Figure 4. FcεRI positive tissue reveals IgE binding activity.

Immunofluorescence staining of serial sections from patient No. 8 revealed IgE binding in (A) FcεRI α-chain (red) positive epithelial cells being incubated with (B) monoclonal NiP-specific humanized IgE antibodies (green). (C) Negative control with PBS. The blue fluorescence DAPI staining indicates the nuclei. Original magnification ×40.

Figure 5. Expression of FcεRI α- and γ-chain but not β-chain mRNA in human intestinal epithelial cells.

The expression pattern of the FcεRI complex was analyzed by real-time PCR analysis using specific primers for detection of (A) FcεRI α-, β- (not shown), and (B) γ-chain. Target gene expression levels were normalized to the average of housekeeping genes and are depicted relative to the value of subconfluent Caco-2/TC7 cells. The values are presented as means +/− SD (n = 3) from one experiment. The results are representative of two independent experiments.

Figure 6. Abundant surface and cytoplasmatic FcεRI α-chain expression only in subconfluent human intestinal tumor cell lines.

Immunofluoresence staining for (A–H) FcεRIα is performed in (A, B) subconfluent and (C, D) confluent Caco2/TC7 as well as in (E, F) subconfluent and (G, H) confluent HCT-8. Triton-X-100 permeabilized (A, C, E, G) and untreated cells (B, D, F, H) were compared. (I–L) Representative control staining in subconfluent Caco2/TC7 with the (I, J) anti-lamin A/C or (K, L) unspecific murine IgG2b, (I, K) permeabilized or (J, L) untreated. The blue fluorescence DAPI staining indicates the nuclei. Original magnification ×40.

Figure 7. Abundant FcεRI γ-chain expression and IgE binding in subconfluent human intestinal tumor cell lines.
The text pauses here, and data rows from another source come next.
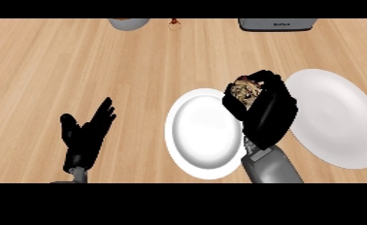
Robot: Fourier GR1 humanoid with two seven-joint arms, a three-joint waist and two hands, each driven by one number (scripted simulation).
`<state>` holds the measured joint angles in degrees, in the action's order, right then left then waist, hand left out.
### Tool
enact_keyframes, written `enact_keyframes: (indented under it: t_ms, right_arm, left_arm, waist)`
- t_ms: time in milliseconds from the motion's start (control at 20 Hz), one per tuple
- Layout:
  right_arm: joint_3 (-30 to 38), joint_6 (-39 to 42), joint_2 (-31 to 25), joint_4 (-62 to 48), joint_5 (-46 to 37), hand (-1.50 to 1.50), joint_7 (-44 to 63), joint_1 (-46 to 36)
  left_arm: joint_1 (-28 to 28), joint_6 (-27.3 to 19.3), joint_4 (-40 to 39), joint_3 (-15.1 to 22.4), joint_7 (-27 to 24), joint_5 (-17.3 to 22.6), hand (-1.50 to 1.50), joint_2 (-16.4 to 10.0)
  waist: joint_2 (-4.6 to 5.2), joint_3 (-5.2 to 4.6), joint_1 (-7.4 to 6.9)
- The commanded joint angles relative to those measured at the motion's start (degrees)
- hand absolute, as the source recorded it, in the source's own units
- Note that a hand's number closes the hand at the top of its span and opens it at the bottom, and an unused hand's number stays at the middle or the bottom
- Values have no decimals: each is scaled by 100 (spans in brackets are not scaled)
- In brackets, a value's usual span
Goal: Pick the cupcake from the plate and place it in the plate
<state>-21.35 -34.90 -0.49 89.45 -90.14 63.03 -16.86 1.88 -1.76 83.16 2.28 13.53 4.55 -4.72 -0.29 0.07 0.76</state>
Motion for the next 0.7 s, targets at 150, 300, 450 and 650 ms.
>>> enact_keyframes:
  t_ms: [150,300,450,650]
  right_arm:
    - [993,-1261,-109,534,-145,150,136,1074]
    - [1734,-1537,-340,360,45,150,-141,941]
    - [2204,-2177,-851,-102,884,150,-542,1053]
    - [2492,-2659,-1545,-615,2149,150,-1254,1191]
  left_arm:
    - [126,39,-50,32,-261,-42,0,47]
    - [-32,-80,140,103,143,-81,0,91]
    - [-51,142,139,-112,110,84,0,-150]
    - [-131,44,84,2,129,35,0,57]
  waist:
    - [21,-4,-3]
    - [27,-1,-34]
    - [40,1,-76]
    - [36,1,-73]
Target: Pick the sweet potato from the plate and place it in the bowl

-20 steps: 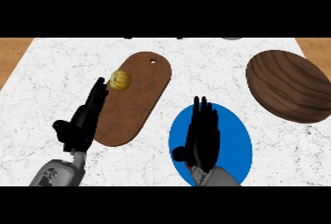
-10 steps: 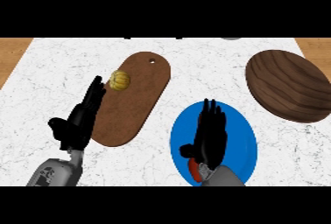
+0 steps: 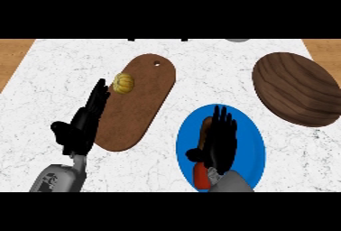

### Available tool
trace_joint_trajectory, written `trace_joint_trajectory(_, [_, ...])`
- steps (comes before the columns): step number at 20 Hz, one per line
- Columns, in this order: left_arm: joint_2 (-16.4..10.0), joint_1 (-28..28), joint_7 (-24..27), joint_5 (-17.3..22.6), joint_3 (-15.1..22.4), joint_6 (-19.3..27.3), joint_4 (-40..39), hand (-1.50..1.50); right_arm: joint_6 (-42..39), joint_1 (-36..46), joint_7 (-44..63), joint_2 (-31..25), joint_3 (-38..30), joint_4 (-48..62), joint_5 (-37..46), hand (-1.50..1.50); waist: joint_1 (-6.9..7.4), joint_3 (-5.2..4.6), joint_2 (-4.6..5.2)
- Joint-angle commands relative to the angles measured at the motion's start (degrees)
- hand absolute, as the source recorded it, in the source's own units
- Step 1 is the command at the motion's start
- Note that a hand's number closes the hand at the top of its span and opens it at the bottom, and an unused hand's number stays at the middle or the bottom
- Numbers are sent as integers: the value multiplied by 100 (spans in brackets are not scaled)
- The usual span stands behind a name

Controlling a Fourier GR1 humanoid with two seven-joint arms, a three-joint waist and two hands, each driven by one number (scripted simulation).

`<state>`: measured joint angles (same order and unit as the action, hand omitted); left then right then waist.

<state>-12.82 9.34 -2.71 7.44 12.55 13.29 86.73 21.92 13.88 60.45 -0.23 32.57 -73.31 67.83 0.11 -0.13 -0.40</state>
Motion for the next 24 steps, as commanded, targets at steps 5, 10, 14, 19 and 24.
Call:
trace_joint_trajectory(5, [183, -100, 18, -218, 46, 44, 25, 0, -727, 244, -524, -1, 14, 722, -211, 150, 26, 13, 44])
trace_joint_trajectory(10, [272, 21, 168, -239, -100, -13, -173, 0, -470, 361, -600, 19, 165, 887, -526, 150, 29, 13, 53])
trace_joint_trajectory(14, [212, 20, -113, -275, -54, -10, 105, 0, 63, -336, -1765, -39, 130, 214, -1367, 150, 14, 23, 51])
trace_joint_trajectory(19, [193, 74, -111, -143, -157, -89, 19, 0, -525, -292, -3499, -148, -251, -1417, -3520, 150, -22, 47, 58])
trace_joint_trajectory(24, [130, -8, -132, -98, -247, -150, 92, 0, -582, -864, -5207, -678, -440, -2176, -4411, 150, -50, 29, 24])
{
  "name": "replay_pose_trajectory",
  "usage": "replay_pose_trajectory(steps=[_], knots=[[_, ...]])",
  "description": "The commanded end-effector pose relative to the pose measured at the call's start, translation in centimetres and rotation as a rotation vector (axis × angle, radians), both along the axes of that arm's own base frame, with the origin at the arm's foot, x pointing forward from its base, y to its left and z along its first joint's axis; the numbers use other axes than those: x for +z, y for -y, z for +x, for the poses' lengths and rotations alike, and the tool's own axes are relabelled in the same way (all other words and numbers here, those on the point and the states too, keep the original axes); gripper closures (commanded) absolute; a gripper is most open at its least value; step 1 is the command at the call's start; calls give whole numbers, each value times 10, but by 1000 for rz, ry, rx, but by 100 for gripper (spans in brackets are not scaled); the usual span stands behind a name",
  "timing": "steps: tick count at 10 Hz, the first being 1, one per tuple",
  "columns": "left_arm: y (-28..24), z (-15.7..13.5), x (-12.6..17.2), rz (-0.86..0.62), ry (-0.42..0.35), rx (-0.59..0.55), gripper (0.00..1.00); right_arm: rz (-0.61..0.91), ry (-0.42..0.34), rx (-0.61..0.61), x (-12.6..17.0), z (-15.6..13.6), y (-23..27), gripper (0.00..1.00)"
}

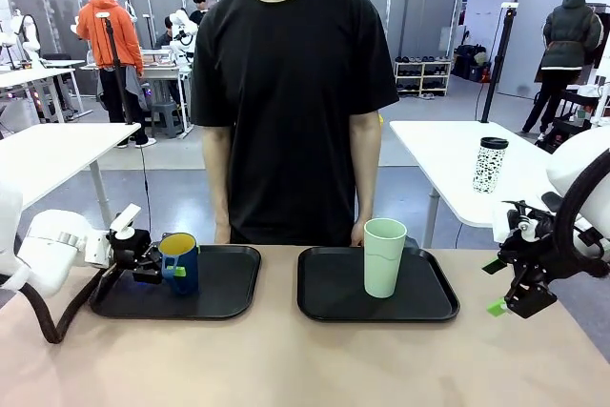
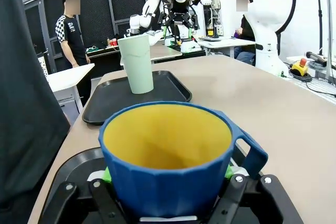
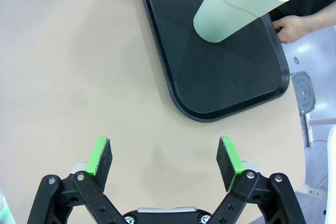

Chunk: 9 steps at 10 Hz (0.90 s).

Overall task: Sort and store the cups by type.
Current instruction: Pick up the Handle plastic cup and place it into the empty Flat Tray.

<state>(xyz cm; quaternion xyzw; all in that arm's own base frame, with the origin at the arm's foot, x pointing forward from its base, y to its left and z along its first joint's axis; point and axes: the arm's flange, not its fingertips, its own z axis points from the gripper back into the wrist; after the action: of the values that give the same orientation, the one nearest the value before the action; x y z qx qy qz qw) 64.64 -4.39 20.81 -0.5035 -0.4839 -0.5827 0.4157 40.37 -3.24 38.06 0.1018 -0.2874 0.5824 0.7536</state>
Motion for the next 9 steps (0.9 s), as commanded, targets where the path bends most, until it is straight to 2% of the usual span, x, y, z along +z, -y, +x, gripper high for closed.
replay_pose_trajectory(steps=[1, 3, 5, 6, 9], knots=[[0, 8, -9, -9, 7, 2, 24, -9, 6, -4, -1, 0, -1, 0], [-1, 9, -12, -15, -10, -6, 24, -9, 6, -4, -1, 0, -1, 0], [0, 10, -12, -16, -37, -20, 4, -9, 6, -4, -1, 0, -1, 0], [0, 10, -12, -15, -42, -26, 0, -9, 6, -4, -1, 0, -1, 0], [-9, 9, -11, -3, -47, 11, 0, -9, 6, -4, -1, 0, -1, 0]])
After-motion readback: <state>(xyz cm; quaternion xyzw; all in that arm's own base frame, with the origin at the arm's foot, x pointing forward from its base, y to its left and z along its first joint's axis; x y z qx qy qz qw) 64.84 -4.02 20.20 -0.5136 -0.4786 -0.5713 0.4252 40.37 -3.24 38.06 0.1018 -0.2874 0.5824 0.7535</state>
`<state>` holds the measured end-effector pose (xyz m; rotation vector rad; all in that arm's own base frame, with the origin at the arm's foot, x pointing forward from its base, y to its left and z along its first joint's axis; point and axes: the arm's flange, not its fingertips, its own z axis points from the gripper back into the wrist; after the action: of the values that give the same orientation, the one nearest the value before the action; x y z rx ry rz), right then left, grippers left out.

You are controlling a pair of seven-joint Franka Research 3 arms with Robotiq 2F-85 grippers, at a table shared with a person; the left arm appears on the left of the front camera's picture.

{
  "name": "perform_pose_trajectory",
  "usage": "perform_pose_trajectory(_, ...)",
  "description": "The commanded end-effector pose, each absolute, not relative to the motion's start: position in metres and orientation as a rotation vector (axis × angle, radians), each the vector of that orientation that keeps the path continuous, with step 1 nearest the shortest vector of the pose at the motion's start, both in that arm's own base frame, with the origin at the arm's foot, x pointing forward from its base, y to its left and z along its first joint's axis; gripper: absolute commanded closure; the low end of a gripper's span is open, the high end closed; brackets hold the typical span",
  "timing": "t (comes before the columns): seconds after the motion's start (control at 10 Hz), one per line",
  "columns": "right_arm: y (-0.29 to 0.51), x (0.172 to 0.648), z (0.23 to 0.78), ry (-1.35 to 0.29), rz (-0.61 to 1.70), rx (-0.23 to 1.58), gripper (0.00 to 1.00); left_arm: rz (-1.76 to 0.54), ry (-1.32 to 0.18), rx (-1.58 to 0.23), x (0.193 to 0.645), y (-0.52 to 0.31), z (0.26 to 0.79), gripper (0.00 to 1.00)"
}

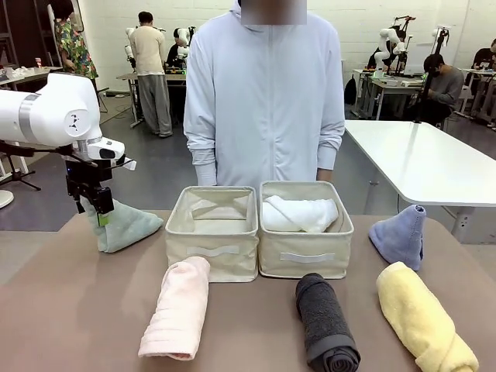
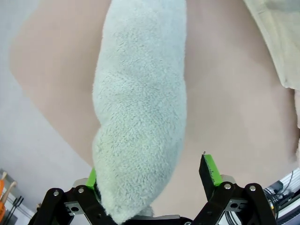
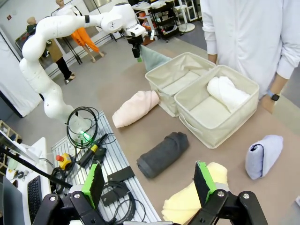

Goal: Sort the towels based on their folding style.
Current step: Pick up one triangle-folded towel and place it in the left Fabric basket.

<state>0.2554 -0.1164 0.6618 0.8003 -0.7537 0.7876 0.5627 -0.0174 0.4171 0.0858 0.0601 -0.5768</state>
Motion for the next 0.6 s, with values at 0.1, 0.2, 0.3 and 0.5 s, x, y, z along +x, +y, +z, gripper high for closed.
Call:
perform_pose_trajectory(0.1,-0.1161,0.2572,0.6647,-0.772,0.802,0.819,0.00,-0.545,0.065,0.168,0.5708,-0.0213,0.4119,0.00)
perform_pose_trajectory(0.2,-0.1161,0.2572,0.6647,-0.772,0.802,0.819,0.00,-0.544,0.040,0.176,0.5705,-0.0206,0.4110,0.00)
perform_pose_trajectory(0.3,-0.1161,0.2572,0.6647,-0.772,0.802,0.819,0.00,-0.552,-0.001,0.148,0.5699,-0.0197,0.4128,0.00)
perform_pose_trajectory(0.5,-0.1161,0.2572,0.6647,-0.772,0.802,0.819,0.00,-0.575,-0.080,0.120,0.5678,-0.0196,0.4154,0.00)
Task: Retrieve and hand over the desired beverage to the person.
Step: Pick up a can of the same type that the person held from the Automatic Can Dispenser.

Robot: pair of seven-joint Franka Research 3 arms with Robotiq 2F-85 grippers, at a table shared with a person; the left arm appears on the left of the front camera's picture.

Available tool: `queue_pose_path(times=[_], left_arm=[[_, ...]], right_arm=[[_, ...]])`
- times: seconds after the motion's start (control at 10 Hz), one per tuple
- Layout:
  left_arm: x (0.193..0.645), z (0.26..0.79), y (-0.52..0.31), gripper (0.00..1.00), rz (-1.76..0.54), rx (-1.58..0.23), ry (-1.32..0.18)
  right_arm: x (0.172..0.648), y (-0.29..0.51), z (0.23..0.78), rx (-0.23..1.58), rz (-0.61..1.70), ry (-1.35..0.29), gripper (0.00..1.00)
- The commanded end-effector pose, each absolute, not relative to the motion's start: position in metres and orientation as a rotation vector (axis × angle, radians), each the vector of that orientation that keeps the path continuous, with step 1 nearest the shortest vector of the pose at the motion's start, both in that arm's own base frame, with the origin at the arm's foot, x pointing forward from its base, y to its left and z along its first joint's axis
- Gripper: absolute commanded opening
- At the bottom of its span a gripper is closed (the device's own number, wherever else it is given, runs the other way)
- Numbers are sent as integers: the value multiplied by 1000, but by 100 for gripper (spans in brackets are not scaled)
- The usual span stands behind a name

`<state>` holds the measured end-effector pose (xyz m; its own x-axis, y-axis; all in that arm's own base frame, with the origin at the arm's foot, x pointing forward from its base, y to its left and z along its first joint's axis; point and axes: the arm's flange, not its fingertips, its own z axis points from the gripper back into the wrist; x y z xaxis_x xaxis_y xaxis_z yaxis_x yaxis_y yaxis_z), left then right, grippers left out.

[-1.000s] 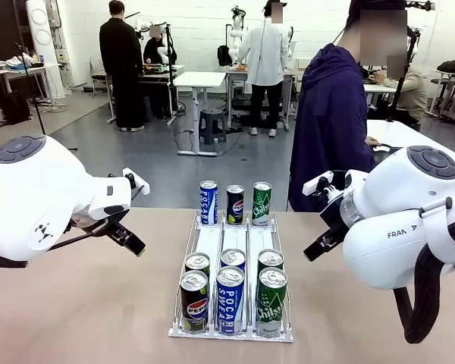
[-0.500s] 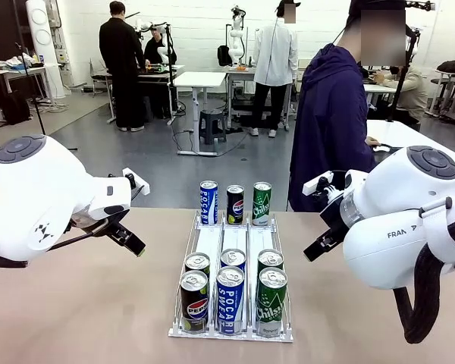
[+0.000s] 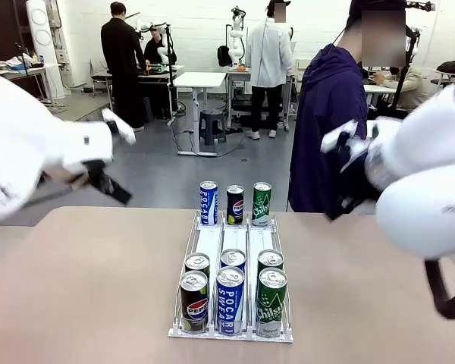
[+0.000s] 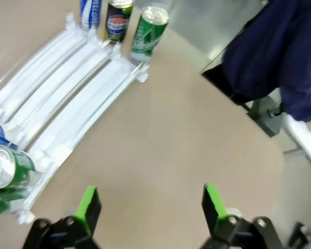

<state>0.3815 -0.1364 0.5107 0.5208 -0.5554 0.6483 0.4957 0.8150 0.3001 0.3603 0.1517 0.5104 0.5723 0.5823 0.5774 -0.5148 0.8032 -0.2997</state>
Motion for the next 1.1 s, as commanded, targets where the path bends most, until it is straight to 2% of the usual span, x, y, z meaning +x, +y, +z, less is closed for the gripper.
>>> queue_pose_path(times=[0.0, 0.2, 0.3, 0.4, 0.7, 1.0], left_arm=[[369, 577, -137, 100, -607, 106, -838], [357, 620, -132, 100, -580, 128, -862], [347, 622, -129, 100, -576, 132, -895], [351, 626, -129, 100, -603, 111, -886], [348, 634, -128, 100, -601, 112, -890], [360, 647, -12, 100, -658, -447, -718]], right_arm=[[336, 166, 589, -163, 630, -745, 100], [317, 171, 643, -168, 608, -801, 100], [318, 167, 646, -203, 590, -804, 100], [306, 162, 647, -152, 631, -816, 100], [303, 164, 661, -158, 625, -821, 100], [305, 30, 663, 345, 477, -755, 100]])
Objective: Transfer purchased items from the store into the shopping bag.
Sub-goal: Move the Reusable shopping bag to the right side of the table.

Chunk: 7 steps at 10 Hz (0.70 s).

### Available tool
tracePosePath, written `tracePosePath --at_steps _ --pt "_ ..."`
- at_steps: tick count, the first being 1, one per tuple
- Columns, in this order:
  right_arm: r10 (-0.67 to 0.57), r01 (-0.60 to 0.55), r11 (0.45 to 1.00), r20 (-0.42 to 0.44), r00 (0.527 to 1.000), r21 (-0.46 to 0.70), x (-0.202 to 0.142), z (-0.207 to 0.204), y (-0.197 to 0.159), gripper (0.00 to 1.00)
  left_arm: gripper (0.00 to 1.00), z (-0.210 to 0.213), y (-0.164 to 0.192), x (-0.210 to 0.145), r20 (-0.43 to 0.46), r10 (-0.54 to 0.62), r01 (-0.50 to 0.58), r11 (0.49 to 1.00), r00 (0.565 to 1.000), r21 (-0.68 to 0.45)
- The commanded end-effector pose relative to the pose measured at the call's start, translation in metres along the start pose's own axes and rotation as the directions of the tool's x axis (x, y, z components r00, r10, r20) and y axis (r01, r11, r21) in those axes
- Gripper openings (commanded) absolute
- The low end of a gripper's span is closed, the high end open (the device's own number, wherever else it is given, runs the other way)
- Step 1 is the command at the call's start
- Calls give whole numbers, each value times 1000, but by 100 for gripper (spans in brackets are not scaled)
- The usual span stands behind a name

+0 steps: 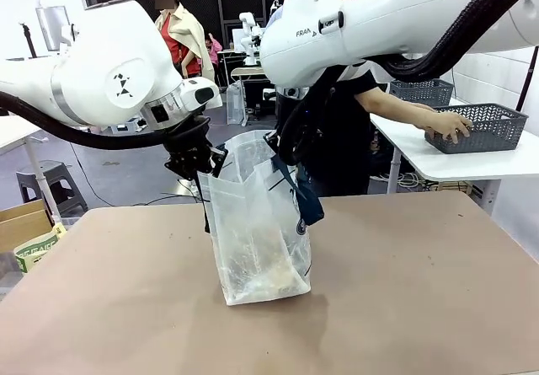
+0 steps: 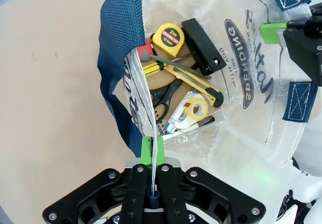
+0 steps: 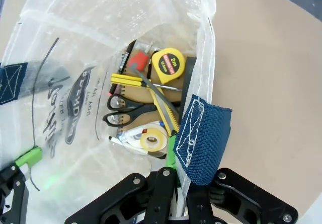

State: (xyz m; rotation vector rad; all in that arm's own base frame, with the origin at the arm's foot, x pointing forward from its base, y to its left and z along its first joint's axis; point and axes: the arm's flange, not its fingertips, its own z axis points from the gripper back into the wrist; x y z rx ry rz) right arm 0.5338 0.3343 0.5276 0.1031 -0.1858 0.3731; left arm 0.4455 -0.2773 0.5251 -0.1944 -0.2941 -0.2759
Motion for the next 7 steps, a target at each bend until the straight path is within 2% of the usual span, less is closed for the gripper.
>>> tracePosePath --at_steps 1,3,5,7 --pt "-23 23 1000 7 1000 18 3 -3 3 0 0 -5 0 2 -11 -10 10 1000 1000 21" --pt "-97 97 995 11 995 31 5 -7 8 0 0 -8 -5 6 -1 -15 15 998 1000 56" --pt "-165 164 986 11 986 39 8 -11 12 0 0 -10 -9 10 -17 29 -28 997 999 65" --pt "-178 178 984 7 984 18 9 -15 16 0 0 -10 -9 12 -24 28 -26 997 999 79"
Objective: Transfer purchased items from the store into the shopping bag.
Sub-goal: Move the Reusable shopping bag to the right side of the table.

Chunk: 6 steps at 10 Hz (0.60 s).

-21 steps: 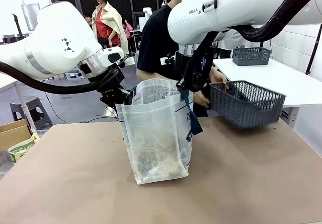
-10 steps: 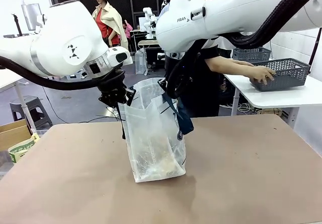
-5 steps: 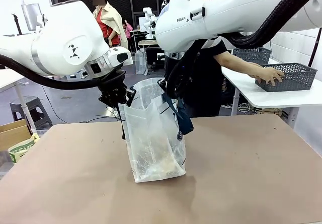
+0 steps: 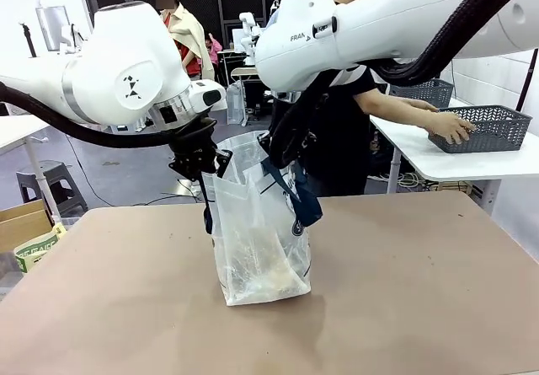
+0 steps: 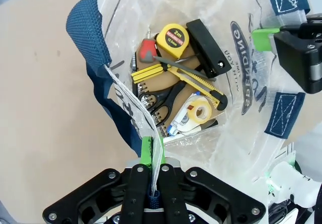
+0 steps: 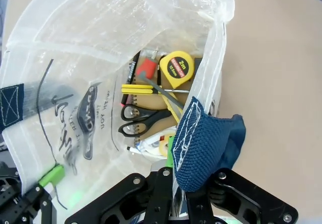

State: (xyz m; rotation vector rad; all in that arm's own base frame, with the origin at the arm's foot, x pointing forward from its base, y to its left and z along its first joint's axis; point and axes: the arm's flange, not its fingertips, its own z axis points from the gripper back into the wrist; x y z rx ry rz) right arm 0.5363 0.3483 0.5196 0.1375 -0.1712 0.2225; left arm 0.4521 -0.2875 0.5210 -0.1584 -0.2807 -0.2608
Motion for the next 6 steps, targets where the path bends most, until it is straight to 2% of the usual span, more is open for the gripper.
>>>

Immunofluorescence staining of (A, D, G, J) FcεRI β- and (B, E, H, K) FcεRI γ-chain are performed in (A–C) subconfluent and (D–F) confluent Caco2/TC7 and in (G–I) subconfluent and (J–L) confluent HCT-8. (C, F, I, L) According to the expression pattern of FcεRI in the subconfluent cells, IgE binding is observed exclusively in subconfluent, non-mature intestinal cells. The blue fluorescence DAPI staining indicates the nuclei. Original magnification ×40.

Figure 8. Western blot analysis reveals FcεRI in human intestinal tumor cell lines.

(A) FcεRI α-chain and (B) FcεRI γ-chain expression is investigated in Caco2/TC7 and HCT8 subconfluent and confluent cell lines. In all experiments RBL cells transfected with the human FcεRI receptor served as positive controls and the protein expression signal was normalized to the expression of house-keeping protein actin.